Aim of the task: Reproduce the section of the listing that begins at the line containing "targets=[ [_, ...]" and finishes at the line containing "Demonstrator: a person". Include both end lines and nothing beyond them.

___ Source material

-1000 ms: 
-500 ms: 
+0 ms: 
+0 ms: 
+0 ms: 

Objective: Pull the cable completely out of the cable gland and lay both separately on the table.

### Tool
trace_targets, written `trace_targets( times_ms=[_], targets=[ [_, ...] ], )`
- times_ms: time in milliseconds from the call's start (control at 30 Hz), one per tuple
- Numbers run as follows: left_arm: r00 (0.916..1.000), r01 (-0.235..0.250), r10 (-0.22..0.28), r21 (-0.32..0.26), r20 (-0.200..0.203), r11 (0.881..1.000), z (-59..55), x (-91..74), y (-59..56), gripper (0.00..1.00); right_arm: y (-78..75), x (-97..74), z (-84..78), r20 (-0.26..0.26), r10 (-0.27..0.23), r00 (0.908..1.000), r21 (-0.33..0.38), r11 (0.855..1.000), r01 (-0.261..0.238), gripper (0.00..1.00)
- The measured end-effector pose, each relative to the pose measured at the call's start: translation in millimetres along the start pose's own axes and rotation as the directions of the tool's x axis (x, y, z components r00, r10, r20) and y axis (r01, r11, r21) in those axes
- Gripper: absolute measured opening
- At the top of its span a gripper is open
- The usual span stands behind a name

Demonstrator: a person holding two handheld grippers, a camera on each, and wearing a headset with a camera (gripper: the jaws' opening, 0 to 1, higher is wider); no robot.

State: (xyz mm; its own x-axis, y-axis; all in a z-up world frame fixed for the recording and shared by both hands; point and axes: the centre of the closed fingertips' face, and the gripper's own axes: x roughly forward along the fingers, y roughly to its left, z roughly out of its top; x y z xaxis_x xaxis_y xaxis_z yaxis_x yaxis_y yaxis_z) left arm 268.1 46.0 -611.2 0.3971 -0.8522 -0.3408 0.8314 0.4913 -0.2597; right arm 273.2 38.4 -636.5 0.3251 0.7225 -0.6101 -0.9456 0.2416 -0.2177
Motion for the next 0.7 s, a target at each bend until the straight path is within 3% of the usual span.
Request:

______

Result of the exercise:
trace_targets, written `trace_targets( times_ms=[_], targets=[ [_, ...] ], )`
- times_ms: time in milliseconds from the call's start (control at 30 Hz), one per tuple
- Numbers run as follows: left_arm: r00 (0.916..1.000), r01 (-0.235..0.250), r10 (-0.22..0.28), r21 (-0.32..0.26), r20 (-0.200..0.203), r11 (0.881..1.000), z (-59..55), x (-91..74), y (-59..56), gripper (0.00..1.00); right_arm: y (-78..75), x (-97..74), z (-84..78), r20 (-0.26..0.26), r10 (-0.27..0.23), r00 (0.908..1.000), r21 (-0.33..0.38), r11 (0.855..1.000), r01 (-0.261..0.238), gripper (0.00..1.00)
- The measured end-effector pose, each relative to the pose measured at the call's start: translation in millimetres along the start pose's own axes and rotation as the directions of the tool's x axis (x, y, z components r00, r10, r20) and y axis (r01, r11, r21) in those axes
- Gripper: absolute measured opening
- At the top of its span a gripper is open
- The usual span stands behind a name

Demonstrator: a person holding two handheld grippers, a camera on each, and wearing a headset with a camera (gripper: the jaws' opening, 0 to 1, higher is wider); no robot.

This output is complete.